-- AIM OF THE TASK --
The reply should contain every entry below exactly as written, with no images.

=== Begin Enclosure ===

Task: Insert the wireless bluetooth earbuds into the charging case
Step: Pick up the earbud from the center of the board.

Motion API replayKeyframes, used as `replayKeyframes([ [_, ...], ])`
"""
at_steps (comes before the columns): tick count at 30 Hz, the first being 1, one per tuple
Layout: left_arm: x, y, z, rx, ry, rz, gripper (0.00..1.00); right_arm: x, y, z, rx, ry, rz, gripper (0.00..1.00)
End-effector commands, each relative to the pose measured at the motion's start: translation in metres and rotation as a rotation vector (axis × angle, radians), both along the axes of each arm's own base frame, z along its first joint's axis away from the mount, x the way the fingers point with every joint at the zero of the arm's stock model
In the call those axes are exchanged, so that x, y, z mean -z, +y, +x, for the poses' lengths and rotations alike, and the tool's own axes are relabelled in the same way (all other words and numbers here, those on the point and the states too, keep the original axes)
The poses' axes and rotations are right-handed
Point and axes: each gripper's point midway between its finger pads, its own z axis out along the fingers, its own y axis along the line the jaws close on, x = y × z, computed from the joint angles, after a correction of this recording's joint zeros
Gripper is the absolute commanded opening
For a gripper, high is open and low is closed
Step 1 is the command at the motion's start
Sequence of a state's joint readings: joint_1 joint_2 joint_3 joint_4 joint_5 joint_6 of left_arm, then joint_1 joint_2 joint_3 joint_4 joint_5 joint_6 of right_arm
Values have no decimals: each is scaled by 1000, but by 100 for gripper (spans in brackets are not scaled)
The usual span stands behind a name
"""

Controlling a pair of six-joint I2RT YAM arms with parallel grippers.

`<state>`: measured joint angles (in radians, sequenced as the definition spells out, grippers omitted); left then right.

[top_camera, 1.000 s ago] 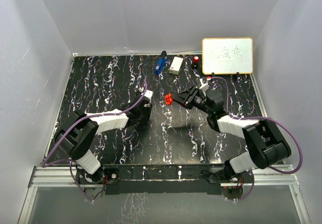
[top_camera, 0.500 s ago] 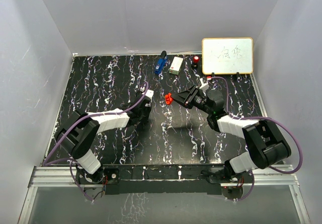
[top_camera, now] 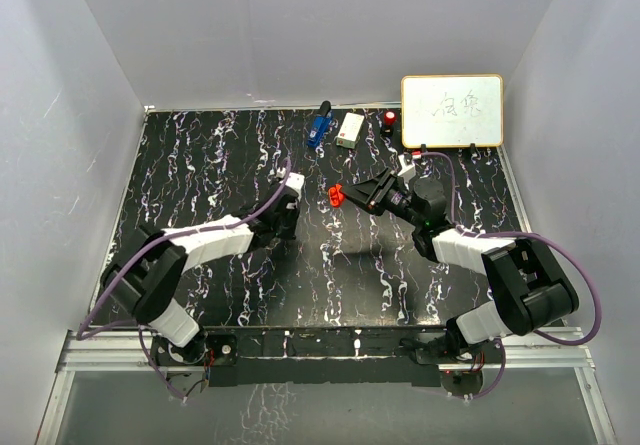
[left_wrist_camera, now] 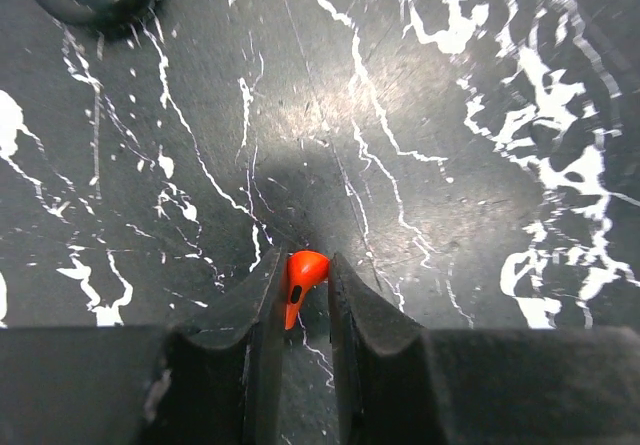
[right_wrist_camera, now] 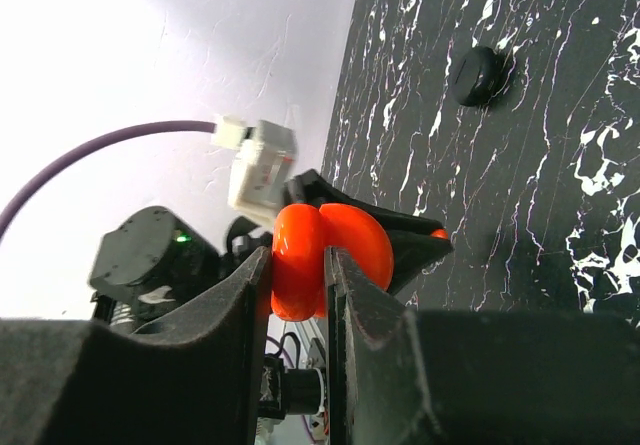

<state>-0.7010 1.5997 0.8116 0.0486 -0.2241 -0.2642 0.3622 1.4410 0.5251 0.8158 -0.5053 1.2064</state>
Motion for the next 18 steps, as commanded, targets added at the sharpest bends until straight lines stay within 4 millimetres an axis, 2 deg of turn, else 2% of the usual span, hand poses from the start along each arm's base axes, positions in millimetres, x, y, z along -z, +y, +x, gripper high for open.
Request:
replayKeyframes([
  [1, -80, -14, 19, -12, -176, -136, 0, -12, -3, -2, -6, -57, 29, 4],
  [4, -119, -21, 21, 0, -272, -247, 0, -10, -3, -2, -11, -47, 39, 4],
  [10, -180, -35, 11, 59, -453, -509, 0, -4, -1, -4, -38, -14, 76, 4],
  [13, -199, -42, 4, 94, -494, -611, 0, -3, 2, -5, -59, 1, 108, 4],
  [18, -213, -57, -7, 184, -549, -744, 0, -2, 6, -9, -104, 25, 164, 4],
])
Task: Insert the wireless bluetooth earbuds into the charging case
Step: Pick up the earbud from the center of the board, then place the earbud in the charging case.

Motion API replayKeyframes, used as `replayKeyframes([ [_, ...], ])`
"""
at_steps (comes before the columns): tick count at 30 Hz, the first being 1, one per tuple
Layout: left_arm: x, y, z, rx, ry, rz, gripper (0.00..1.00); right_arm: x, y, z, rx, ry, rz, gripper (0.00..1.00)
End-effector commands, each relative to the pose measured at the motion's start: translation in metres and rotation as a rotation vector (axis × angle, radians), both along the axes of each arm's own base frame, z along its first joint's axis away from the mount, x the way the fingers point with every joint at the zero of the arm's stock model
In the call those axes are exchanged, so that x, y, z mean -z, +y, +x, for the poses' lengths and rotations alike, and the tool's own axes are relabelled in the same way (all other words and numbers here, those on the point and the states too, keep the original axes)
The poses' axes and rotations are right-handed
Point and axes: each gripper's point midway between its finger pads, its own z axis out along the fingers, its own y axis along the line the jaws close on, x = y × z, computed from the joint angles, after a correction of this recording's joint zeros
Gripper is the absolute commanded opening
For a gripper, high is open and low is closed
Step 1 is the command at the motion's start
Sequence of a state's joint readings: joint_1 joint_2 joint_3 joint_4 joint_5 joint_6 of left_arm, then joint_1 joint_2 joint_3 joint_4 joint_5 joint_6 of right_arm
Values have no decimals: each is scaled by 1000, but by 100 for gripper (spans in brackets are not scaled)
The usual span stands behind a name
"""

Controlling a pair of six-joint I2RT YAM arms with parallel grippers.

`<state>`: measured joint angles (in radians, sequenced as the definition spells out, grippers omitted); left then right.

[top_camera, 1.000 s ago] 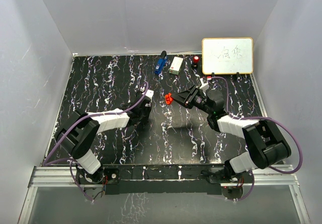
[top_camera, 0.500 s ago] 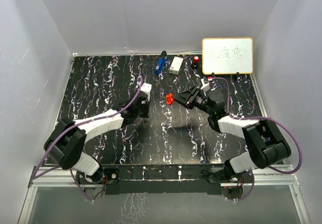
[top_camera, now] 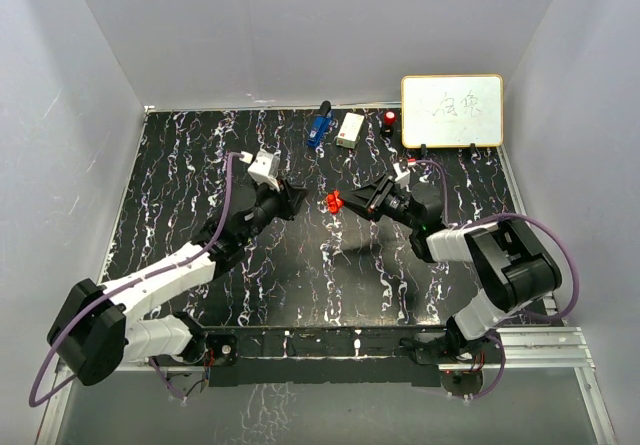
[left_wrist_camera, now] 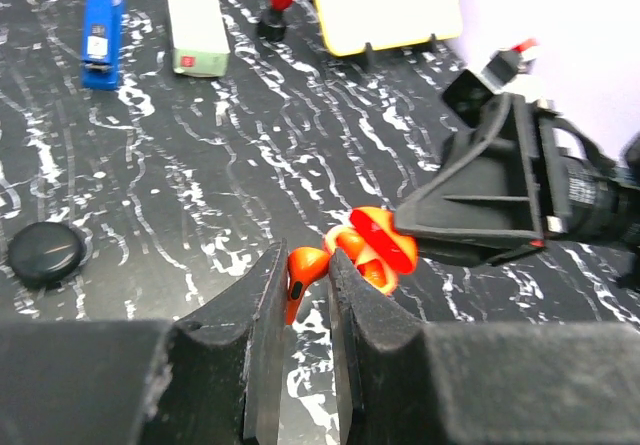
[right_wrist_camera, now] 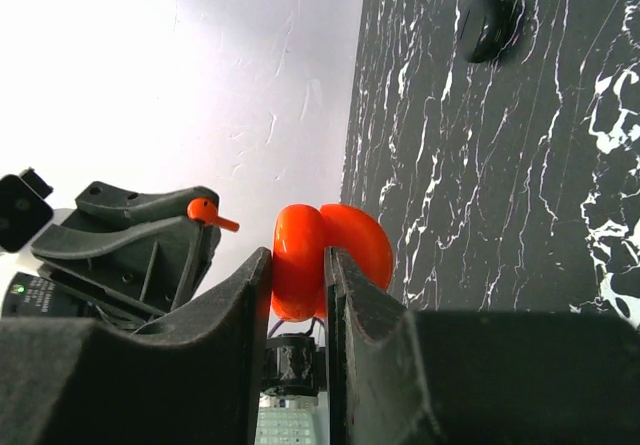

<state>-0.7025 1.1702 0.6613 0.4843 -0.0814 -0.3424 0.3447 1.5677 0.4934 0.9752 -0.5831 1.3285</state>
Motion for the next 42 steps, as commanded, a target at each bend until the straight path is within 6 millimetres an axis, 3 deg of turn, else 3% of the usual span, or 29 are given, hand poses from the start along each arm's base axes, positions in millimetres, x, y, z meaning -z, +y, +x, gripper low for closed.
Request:
replayKeyframes([
  [1, -34, -18, -12, 111, -123, -174, 0, -23, 3, -6, -49, -65, 98, 4],
  [14, -39, -35, -13, 191, -268, -291, 0, -27, 4, -5, -56, -20, 170, 3],
  [18, -53, -37, -15, 210, -338, -345, 0, -28, 4, -4, -45, -11, 184, 3],
  [34, -52, -52, -29, 308, -434, -362, 0, -34, 3, 0, -30, 2, 208, 3],
  [42, -40, -62, -32, 324, -455, -288, 0, -34, 2, 1, -27, 5, 210, 3],
])
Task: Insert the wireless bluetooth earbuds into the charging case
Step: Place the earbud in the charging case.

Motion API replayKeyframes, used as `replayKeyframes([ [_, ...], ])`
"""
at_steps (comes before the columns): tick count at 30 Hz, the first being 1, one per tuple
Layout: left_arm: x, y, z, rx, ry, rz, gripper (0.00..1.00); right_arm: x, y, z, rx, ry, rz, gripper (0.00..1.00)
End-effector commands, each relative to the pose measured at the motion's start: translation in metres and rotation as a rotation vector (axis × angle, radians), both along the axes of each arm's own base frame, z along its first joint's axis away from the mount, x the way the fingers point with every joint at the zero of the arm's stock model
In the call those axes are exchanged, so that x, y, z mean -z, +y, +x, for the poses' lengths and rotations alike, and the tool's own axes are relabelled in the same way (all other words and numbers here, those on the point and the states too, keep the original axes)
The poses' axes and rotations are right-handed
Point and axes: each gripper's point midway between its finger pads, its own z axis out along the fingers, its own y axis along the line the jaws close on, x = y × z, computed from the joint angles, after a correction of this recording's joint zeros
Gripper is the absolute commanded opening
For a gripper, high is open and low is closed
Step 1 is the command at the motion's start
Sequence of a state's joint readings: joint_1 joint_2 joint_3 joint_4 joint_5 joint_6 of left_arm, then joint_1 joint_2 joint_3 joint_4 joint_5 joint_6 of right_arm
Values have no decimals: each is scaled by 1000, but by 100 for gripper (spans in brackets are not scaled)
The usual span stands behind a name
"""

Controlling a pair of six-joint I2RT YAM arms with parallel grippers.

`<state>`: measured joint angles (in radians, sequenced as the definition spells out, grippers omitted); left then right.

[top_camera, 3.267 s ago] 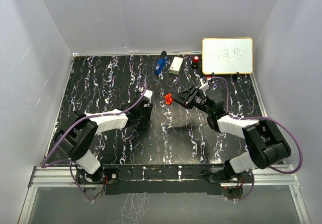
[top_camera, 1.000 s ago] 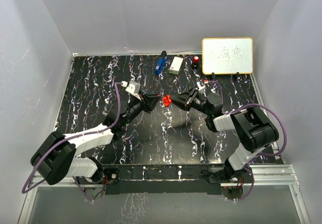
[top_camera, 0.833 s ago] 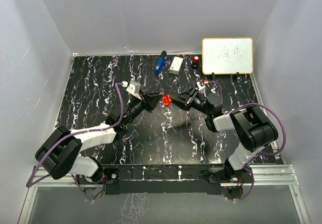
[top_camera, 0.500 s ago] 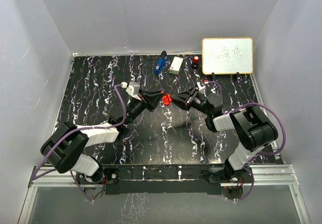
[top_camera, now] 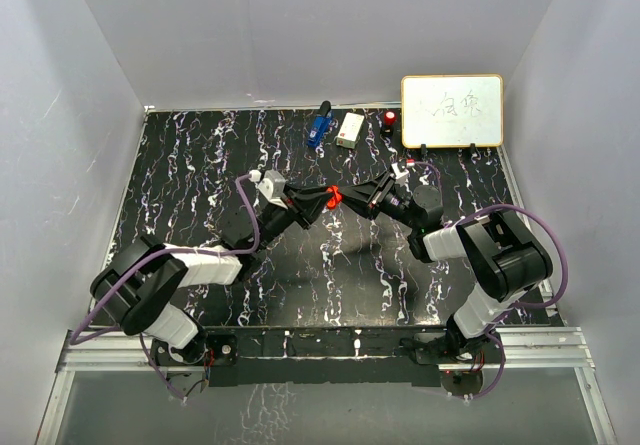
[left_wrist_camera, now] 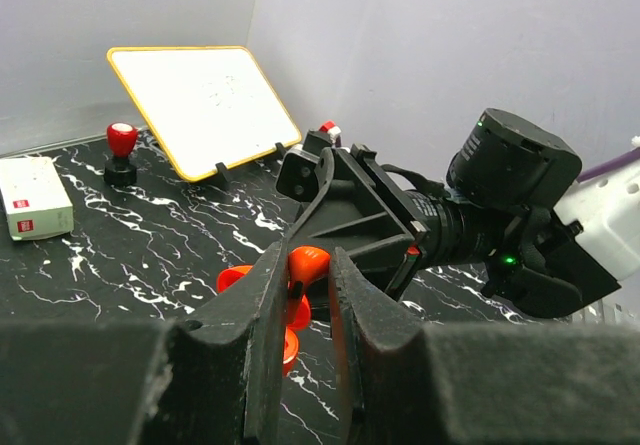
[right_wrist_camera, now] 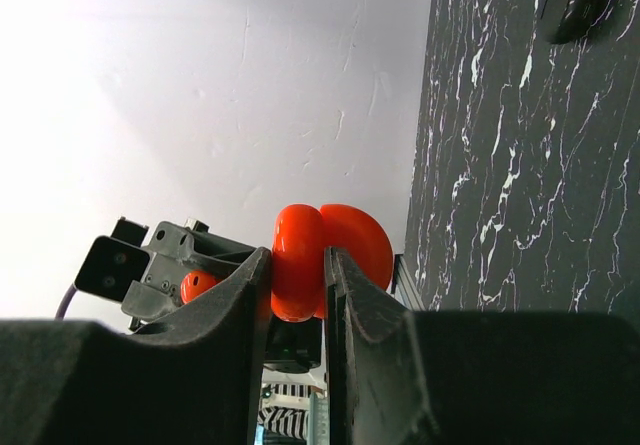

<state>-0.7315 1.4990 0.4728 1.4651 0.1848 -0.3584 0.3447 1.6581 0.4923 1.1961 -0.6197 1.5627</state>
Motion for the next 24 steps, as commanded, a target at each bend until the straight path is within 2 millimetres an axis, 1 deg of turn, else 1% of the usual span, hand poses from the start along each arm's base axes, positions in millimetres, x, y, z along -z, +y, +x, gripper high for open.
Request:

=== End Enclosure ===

-- FINISHED TASK --
Task: Insert the wireless bluetooth earbuds into the charging case
Step: Pick up the earbud from the center of the board.

Motion API replayKeyframes, used as `replayKeyframes([ [_, ...], ])`
"""
at_steps (comes before the columns): tick count at 30 Hz, the first being 1, one per tuple
Layout: left_arm: x, y, z, rx, ry, rz, gripper (0.00..1.00); right_arm: x, y, z, rx, ry, rz, gripper (0.00..1.00)
End-effector commands, each relative to the pose measured at the motion's start: translation in metres and rotation as a rotation vector (axis × angle, radians), both along the axes of each arm's own base frame, z along its first joint's axis away from the mount, x the way the fingers point with every joint at the zero of the arm's stock model
In the call those axes are exchanged, so that x, y, z mean -z, +y, +x, for the poses' lengths and rotations alike, and the tool's own axes are relabelled in the same way (all other words and numbers here, those on the point and the states too, keep the original axes)
The poses' axes and rotations are right-handed
Point and axes: each gripper's point midway between its finger pads, its own z axis out along the fingers, its own y axis along the line the jaws close on, x = y × z, computed from the joint angles, after a correction of this recording's joint zeros
Gripper is the absolute commanded opening
For a gripper, high is open and low is closed
Step 1 is the command at the motion's start
Sequence of a state's joint readings: joint_1 joint_2 joint_3 joint_4 joint_5 joint_6 of left_arm, then joint_1 joint_2 joint_3 joint_4 joint_5 joint_6 of right_arm
Values have no decimals: each is scaled by 1000, but by 100 for gripper (spans in brackets are not scaled)
The usual span stands behind a name
"""

Controlling a pair of six-joint I2RT YAM arms with parallel grippers.

`<state>`: measured joint angles (in radians, sequenced as the definition spells out, grippers omitted); left then right.

[top_camera, 1.000 s ago] 
[top_camera, 0.500 s ago] 
[top_camera, now] 
[left_wrist_camera, now] 
[right_wrist_camera, now] 

<state>-0.7010 1.5997 0.8116 0.0486 -0.2241 -0.2642 0.3622 1.4410 0.5251 0.8158 -0.5053 1.2064</state>
Motion for the next 18 steps, as commanded, targets added at the sharpest bends until straight lines stay within 4 millimetres an axis, 2 deg of turn, else 2% of the usual span, hand poses from the start along each arm's base axes, positions in millimetres, x, y, z along -z, +y, +x, gripper high for open.
Request:
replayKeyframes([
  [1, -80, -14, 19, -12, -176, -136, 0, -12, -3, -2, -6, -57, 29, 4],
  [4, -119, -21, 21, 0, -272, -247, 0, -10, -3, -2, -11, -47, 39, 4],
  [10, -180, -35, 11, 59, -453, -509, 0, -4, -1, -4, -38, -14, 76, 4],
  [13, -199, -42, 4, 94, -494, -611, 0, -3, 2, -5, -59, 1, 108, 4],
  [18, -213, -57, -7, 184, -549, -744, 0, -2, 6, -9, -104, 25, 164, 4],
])
Task: Insert the wireless bluetooth earbuds into the charging case
Step: Pick up the earbud from the center of the board, then place the earbud in the charging case.

Motion API replayKeyframes, used as `replayKeyframes([ [_, ...], ])`
"""
at_steps (comes before the columns): tick count at 30 Hz, the first being 1, one per tuple
Layout: left_arm: x, y, z, rx, ry, rz, gripper (0.00..1.00); right_arm: x, y, z, rx, ry, rz, gripper (0.00..1.00)
End-effector commands, each relative to the pose measured at the motion's start: translation in metres and rotation as a rotation vector (axis × angle, radians), both along the axes of each arm's own base frame, z along its first joint's axis away from the mount, x the way the fingers point with every joint at the zero of the arm's stock model
In the call those axes are exchanged, so that x, y, z mean -z, +y, +x, for the poses' lengths and rotations alike, and the tool's own axes are relabelled in the same way (all other words and numbers here, those on the point and the states too, keep the original axes)
The poses' axes and rotations are right-handed
Point and axes: each gripper's point midway between its finger pads, its own z axis out along the fingers, its own y axis along the line the jaws close on, x = y × z, computed from the joint angles, after a correction of this recording's joint zeros
Gripper is the absolute commanded opening
For a gripper, high is open and low is closed
Step 1 is the command at the motion's start
Sequence of a state's joint readings: joint_1 joint_2 joint_3 joint_4 joint_5 joint_6 of left_arm, then joint_1 joint_2 joint_3 joint_4 joint_5 joint_6 of right_arm
Values have no decimals: each is scaled by 1000, but by 100 for gripper (spans in brackets are not scaled)
The usual span stands behind a name
"""

Controlling a pair of six-joint I2RT YAM arms with parallel grippers.

`<state>`: measured joint angles (in radians, sequenced as the definition spells out, grippers omitted); left then right.

[top_camera, 1.000 s ago] 
[top_camera, 0.500 s ago] 
[top_camera, now] 
[left_wrist_camera, now] 
[right_wrist_camera, now] 

<state>-0.7025 1.1702 0.6613 0.4843 -0.0814 -0.3424 0.3447 1.5677 0.4934 0.9752 -0.5831 1.3285</state>
Motion for the next 42 steps, as commanded, a target at each bend until the straight path is within 6 millimetres an axis, 3 deg of turn, else 3% of the usual span, or 29 are given, hand poses from the start along each arm's base axes, positions in millimetres, x, y, z meaning -z, +y, +x, gripper low for closed.
Request:
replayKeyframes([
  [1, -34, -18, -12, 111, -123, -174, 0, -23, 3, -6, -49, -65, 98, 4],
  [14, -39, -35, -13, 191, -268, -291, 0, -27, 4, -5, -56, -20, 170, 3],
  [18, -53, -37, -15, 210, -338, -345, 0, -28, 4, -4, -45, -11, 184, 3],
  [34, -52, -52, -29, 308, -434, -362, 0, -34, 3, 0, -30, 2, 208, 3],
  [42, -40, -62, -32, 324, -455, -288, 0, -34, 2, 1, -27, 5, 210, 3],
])
Task: Insert the wireless bluetooth earbuds into the charging case
Step: Place the earbud in the charging case.

Motion API replayKeyframes, used as `replayKeyframes([ [_, ...], ])`
"""
at_steps (comes before the columns): tick count at 30 Hz, the first being 1, one per tuple
Layout: left_arm: x, y, z, rx, ry, rz, gripper (0.00..1.00); right_arm: x, y, z, rx, ry, rz, gripper (0.00..1.00)
End-effector commands, each relative to the pose measured at the motion's start: translation in metres and rotation as a rotation vector (axis × angle, radians), both along the axes of each arm's own base frame, z along its first joint's axis away from the mount, x the way the fingers point with every joint at the zero of the arm's stock model
In the call those axes are exchanged, so that x, y, z mean -z, +y, +x, for the poses' lengths and rotations alike, and the tool's own axes are relabelled in the same way (all other words and numbers here, those on the point and the states too, keep the original axes)
The poses' axes and rotations are right-handed
Point and axes: each gripper's point midway between its finger pads, its own z axis out along the fingers, its own y axis along the line the jaws close on, x = y × z, computed from the joint angles, after a correction of this recording's joint zeros
Gripper is the absolute commanded opening
For a gripper, high is open and low is closed
Step 1 is the command at the motion's start
Sequence of a state's joint readings: joint_1 joint_2 joint_3 joint_4 joint_5 joint_6 of left_arm, then joint_1 joint_2 joint_3 joint_4 joint_5 joint_6 of right_arm
Values have no decimals: each is scaled by 1000, but by 100 for gripper (spans in brackets are not scaled)
The usual span stands behind a name
"""

Controlling a pair of six-joint I2RT YAM arms with parallel grippers.

`<state>`: measured joint angles (in radians, sequenced as the definition spells out, grippers omitted); left then right.

[top_camera, 3.267 s ago] 
[top_camera, 1.000 s ago] 
[top_camera, 0.833 s ago] 
[top_camera, 0.500 s ago] 
[top_camera, now] 
[left_wrist_camera, now] 
[right_wrist_camera, now] 

<state>-0.7315 1.4990 0.4728 1.4651 0.1848 -0.3584 0.3447 1.6581 0.4923 1.1961 -0.6197 1.5627</state>
Motion for the next 24 steps, as commanded, a target at each bend until the straight path is within 2 millimetres an axis, 1 deg of turn, else 1% of the usual span, hand poses from the start along each arm's base axes, positions in millimetres, x, y, z along -z, +y, +x, gripper high for open.
Request:

There is no more to this output.